В этот момент в наушниках раздался сигнал вызова, а потом донесся уверенный басистый голос человека, по большей части уже привыкшего отдавать приказы:
— Генерал Терещин на связи.
— Здравия желаю, товарищ генерал-майор, — отозвался я, — на связи капитан Погорелов, исполняющий обязанности коменданта припортальной базы.
— Погорелов? — переспросил наш комдив, — это тот самый, что ротой против полка не пропустил немцев к Унече?
— Так точно, товарищ генерал-майор, — ответил я, — тот самый.
— Хорошая работа, капитан, — похвалил меня комдив, — благодарность тебе в приказе и рукопожатие перед строем. А теперь докладывай все подряд — в том числе и то, куда делся твой батальонный командир, который и должен комендантствовать на этой базе.
— Майор Осипов, — ответил я, — находится на нашей стороне, принимает пополнение из партизан, обещал скоро быть. Что касается делегата связи от предков, то он стоит тут, рядом со мной, и срочно хочет узнать, кто мы такие и откуда. Разрешения раскрывать такую информацию у меня нет. Да и если я ему расскажу, он мне не поверит, а будет считать, что мы его обманываем.

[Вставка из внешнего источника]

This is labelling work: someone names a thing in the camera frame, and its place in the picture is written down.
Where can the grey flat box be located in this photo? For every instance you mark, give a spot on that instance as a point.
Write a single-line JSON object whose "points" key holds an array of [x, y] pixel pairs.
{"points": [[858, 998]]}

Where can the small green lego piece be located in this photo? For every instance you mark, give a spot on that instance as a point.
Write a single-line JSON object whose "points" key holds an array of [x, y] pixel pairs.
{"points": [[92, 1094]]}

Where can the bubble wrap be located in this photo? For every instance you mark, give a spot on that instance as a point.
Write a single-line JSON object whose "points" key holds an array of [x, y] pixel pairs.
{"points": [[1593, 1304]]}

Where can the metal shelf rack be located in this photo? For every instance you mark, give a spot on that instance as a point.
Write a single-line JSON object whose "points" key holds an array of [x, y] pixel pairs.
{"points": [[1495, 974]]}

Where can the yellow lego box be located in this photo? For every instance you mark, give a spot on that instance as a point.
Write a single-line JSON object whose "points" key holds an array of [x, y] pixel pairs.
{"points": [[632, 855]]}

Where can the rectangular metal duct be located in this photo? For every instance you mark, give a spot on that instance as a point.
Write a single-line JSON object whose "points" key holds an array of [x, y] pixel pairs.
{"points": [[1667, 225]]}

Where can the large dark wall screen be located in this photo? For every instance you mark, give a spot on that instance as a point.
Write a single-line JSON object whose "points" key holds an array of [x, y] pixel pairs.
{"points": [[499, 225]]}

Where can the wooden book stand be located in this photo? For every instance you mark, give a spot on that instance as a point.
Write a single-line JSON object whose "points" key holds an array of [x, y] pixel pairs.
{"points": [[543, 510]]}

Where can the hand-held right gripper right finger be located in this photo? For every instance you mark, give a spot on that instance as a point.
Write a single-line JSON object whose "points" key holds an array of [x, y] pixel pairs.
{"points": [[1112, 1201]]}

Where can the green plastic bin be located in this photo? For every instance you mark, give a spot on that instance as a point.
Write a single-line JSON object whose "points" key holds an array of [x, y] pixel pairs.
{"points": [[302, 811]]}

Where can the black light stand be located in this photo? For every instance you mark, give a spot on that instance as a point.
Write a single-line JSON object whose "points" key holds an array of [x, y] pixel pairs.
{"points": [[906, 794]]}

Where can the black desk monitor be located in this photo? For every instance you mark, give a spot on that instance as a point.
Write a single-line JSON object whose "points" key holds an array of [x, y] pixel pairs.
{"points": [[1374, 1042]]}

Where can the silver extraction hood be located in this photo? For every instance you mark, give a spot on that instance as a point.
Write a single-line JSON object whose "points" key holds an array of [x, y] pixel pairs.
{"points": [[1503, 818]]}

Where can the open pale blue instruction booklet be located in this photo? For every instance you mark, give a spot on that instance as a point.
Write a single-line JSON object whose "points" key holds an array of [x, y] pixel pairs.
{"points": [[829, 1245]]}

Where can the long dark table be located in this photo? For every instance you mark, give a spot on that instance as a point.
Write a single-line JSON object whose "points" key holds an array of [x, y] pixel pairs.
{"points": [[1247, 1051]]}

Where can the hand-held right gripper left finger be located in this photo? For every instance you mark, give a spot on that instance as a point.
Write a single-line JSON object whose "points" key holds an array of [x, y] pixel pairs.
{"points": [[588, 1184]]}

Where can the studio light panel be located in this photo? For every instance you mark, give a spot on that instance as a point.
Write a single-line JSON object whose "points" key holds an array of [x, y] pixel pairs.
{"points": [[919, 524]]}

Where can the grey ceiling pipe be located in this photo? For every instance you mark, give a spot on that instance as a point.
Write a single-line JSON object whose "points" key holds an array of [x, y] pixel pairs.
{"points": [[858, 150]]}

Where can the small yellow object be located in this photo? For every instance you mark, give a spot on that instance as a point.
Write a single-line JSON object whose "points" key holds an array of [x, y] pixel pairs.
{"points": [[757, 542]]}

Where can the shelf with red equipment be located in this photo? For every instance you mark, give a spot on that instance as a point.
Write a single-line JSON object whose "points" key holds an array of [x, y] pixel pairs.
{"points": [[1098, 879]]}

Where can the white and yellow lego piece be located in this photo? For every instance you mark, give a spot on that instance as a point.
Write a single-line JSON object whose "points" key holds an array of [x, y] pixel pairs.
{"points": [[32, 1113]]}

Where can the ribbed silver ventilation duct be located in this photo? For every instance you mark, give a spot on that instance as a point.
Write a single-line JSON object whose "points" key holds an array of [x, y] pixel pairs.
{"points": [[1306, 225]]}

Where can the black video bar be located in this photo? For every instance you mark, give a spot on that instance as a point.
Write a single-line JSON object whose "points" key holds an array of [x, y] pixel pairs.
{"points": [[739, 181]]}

Генерал Терещин немного помолчал, потом произнес:
— Знаешь что, Погорелов. Ты давай возьми дежурную машину и с этим майором Голышевым съезди на нашу сторону, покажи ему смертное поле. Потом, как только он дозреет, сразу отправляй его ко мне, а мы тут уже поговорим!
Взял я, значит, дежурную машину — и мы поехали через дыру на нашу сторону, знакомить майора Голышева с суровой реальностью.
Тогда же и там же. майор Голышев Федор Матвеевич
Хороший разведчик не должен удивляться никогда и ничему. Его работа заключается в получении точных и объективных разведданных, которые потом еще требуется довести до сведения начальства. Беда начинается тогда, когда это начальство считает разведку пережитком капитализма и стремится выехать на пролетарской сознательности, энтузиазме и самопожертвовании своих подчиненных. Но в данном случае с начальством у майора Голышева все было вполне благополучно, командарм-50, генерал Петров, был человеком относительно вменяемым и разумным. Проблемы начинались выше, на уровне командующего Брянским фронтом генерала Еременко, о котором Сталин писал: «Ерёменко я расцениваю ниже, чем Рокоссовского. Войска не любят Еремёнко. Рокоссовский пользуется большим авторитетом. Ерёменко очень плохо показал себя в роли командующего Брянским фронтом. Он нескромен и хвастлив…». Говоря о том, что Еременко очень плохо показал себя в роли командующего Брянским фронтом, Верховный имел в виду неудачную Рославльско-Новозыбковскую операцию, в ходе которой из-за ошибочного определения направления главного удара не удалось предотвратить прорыв Гудериана в тыл Юго-Западного фронта.